**ABOUT THIS EXERCISE:** Start at the first line below and write out everything verbatim except the pictures.
□ □ □ □ □ □ □
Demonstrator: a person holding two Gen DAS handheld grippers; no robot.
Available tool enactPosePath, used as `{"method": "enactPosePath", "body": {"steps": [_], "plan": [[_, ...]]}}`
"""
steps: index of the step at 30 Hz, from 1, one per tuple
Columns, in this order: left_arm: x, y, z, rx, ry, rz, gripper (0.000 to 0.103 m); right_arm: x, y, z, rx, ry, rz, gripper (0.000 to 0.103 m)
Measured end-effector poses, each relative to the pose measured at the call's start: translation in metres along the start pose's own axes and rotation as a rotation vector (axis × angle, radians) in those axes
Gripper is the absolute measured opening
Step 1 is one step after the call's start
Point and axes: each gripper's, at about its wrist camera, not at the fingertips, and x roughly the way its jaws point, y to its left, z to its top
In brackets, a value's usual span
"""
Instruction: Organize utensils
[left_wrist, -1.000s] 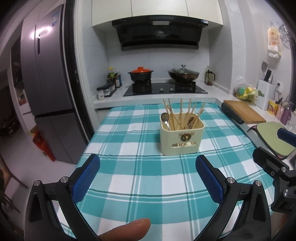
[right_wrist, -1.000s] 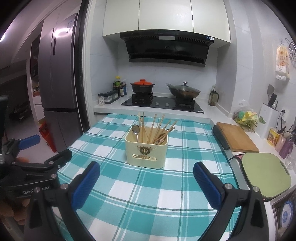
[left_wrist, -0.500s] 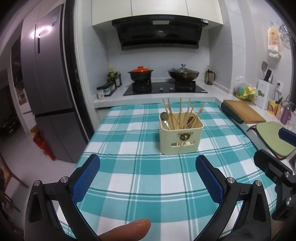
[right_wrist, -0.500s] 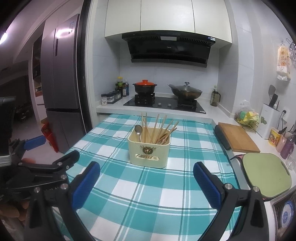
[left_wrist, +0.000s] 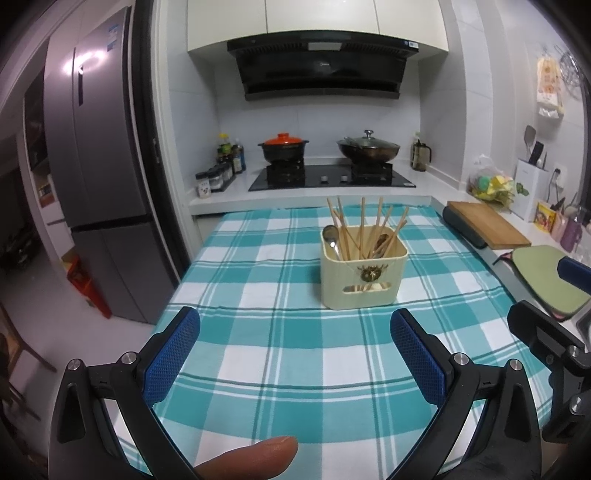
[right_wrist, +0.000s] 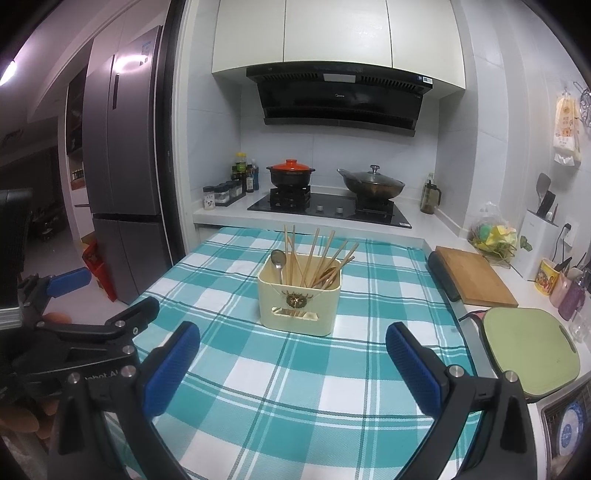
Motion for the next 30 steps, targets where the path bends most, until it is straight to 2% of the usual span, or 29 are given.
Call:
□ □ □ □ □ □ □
**YOUR RESPONSE:**
Demonstrator: a person holding two Gen DAS handheld grippers; no robot.
Available tool enactPosePath, used as `{"method": "enactPosePath", "body": {"steps": [_], "plan": [[_, ...]]}}`
"""
steps: index of the step at 30 Hz, from 1, one per tuple
Columns, in this order: left_arm: x, y, z, rx, ry, rz, gripper (0.000 to 0.103 m); right_arm: x, y, z, rx, ry, rz, gripper (0.000 to 0.103 m)
Measured end-effector poses, each relative to the pose measured at the call's start: translation in metres along the start pose's own axes and rotation as a rotation vector (axis × angle, radians) in those axes
Gripper is the absolute measured opening
Step 1 is one step after the call's start
Point and axes: each gripper's, at about its wrist camera, not at the fingertips, and x roughly the way its jaws point, y to its left, z to its top
In brackets, a value's usual span
"""
Instruction: Organize utensils
[left_wrist, -1.000s] 
[right_wrist, -1.000s] 
[left_wrist, -0.500s] 
[right_wrist, -0.500s] 
[left_wrist, +0.000s] 
[right_wrist, +0.000s] 
Motion for the next 30 steps, targets where the path bends most, until it is straight to 2% of the usual span, or 29 are given.
Call:

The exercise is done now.